An ongoing, advanced workshop where individual programs are designed to help individual students achieve maximum freedom and power in a group setting. Actors focus on agreed upon specific areas of need, anything from expanding their vocal, physical or emotional resources to acquiring aspects of craft, to developing a realistic awareness of their casting potential.


Related Classes and Workshops . . .

Acting Studies For Directors And Writers

How actors work and what they need featuring the most important 20th century teaching including Stanislavsky, St. Denis, Brecht, Strasberg, Meisner, Adler and assorted “inside-out” and “outside-in” techniques. Students experience each approach in a workshop setting.

Development Of Film/Camera Technique

Tracing the history of film through the study of seminal films, directors, directorial controls and advances in equipment. Elements include placement and movement of the camera, editing, advances in film, lenses, lighting, cranes, etc. Films are screened, lectures with numerous and specific clips delivered. Discussions follow.

Directing For Stage vs. Screen

A workshop that defines differences in staging actors for stage, single camera, and multi-camera shoots. Using a stable of volunteer actors, directors discover that the same material requires very different approaches to successfully convey meaning for a live audience versus camera coverage.
Can be held in studio or classroom.


also, extensive coaching of . . .

Auditions And Roles

Numerous formats available with prepared pieces, cold readings, classical, contemporary, musical theatre, concert singers, both classical and pop. Role coaching for film and television.

Directors And Direction

From concept to opening (or editing) for stage and/or camera. Choosing material, concept, style, tone, beats, rhythm, arc, design, casting, staging, working with the actor, etc. Classes, individual coaching and consultations (“direction doctor”) Also camera blocking, shot continuity and editing for film.

Emotional Content For Singers (private or semi-private)

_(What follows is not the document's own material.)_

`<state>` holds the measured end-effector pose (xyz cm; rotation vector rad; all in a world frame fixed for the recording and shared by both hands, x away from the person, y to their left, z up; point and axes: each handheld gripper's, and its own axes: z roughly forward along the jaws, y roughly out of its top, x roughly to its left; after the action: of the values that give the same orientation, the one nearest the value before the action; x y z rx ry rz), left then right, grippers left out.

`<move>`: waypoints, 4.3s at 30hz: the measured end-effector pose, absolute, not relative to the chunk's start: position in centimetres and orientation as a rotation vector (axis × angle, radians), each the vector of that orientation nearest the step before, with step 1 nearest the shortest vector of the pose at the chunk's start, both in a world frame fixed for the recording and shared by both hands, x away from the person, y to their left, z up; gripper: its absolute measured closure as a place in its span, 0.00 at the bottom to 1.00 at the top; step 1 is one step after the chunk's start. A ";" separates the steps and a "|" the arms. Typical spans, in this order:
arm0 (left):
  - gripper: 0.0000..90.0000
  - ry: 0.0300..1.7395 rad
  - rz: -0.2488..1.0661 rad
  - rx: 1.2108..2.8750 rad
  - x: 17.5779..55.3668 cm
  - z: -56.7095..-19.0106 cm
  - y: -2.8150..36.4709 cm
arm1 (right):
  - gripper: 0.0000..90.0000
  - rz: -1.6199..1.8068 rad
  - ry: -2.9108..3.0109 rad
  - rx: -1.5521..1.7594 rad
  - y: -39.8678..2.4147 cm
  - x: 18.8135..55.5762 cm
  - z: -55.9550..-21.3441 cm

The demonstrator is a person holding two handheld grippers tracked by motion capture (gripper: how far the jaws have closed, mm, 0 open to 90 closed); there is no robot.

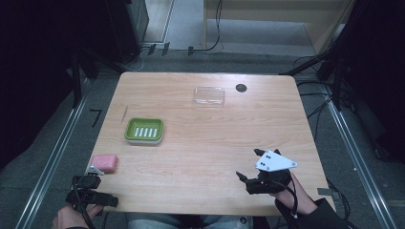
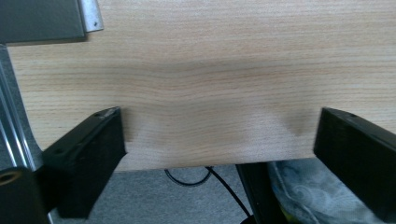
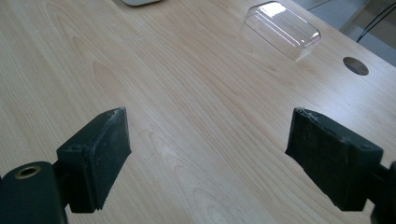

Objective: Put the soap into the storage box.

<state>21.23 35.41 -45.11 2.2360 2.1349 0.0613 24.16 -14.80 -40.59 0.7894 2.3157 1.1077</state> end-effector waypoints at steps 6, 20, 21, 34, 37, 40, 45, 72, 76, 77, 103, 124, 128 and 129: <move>0.05 2.129 0.080 2.241 21.2 -45.0 35.1 | 0.15 1.128 2.315 0.797 -14.9 24.3 -40.6; 0.00 2.145 0.117 2.207 21.0 -44.8 35.8 | 0.15 1.122 2.348 0.762 -13.8 24.9 -40.6; 0.00 2.144 0.120 2.206 21.1 -44.7 35.9 | 0.15 1.123 2.348 0.764 -13.8 24.9 -40.6; 0.00 2.115 0.157 2.207 22.9 -44.4 35.7 | 0.15 1.117 2.344 0.765 -13.9 24.8 -40.6; 0.00 2.112 0.168 2.191 23.1 -44.2 35.8 | 0.15 1.116 2.345 0.766 -13.8 24.8 -40.6; 0.00 2.106 0.163 2.187 23.3 -44.1 35.9 | 0.15 1.119 2.347 0.763 -13.6 24.9 -40.6; 0.00 2.101 0.181 2.168 23.7 -43.9 36.1 | 0.15 1.122 2.355 0.757 -13.4 25.0 -40.6; 0.00 2.082 0.223 2.101 27.4 -43.2 36.5 | 0.15 1.121 2.346 0.755 -13.6 24.9 -40.5; 0.00 2.082 0.231 2.093 27.7 -43.1 36.7 | 0.15 1.125 2.353 0.749 -13.4 24.9 -40.6; 0.00 2.084 0.223 2.093 27.9 -43.1 36.8 | 0.15 1.124 2.354 0.748 -13.4 24.9 -40.6; 0.00 2.200 0.268 2.061 31.6 -44.1 37.6 | 0.15 1.121 2.357 0.739 -13.2 25.0 -40.6; 0.05 2.253 0.234 2.117 33.0 -45.5 37.4 | 0.15 1.118 2.354 0.744 -13.3 25.0 -40.6; 0.12 2.241 0.239 2.113 32.9 -45.2 37.4 | 0.15 1.118 2.354 0.744 -13.3 25.0 -40.6; 0.14 2.240 0.237 2.113 32.9 -45.1 37.5 | 0.15 1.119 2.353 0.743 -13.3 25.0 -40.6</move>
<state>32.90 37.50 -45.12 2.1125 2.2398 0.2372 25.00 -13.34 -40.57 0.7428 2.3535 1.1187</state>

Working with Opera, Pop or Broadway singers to interpret and experience emotional life derived from clues in Melody, Harmony, Rhythm, text and other stylistic musical elements. Elements of storytelling as well as moment to moment life are covered.

Testimonials

"Most acting classes offer scene study and critique, but it is much more unusual to run into someone who is willing and able to guide the actor through several scenes from a feature-length script, with cameras, in order to create the experience of developing a character in a real film. This difference has clearly made a difference — at least if the performances I observed at Maravilla are any indications. The talent on display was noticeable, but even more impressive was the discipline, as well as the strong sense of an entire cast and crew working as a team. Come to think of it, the best analogy would be to an actual film set, which is, I suppose, the point."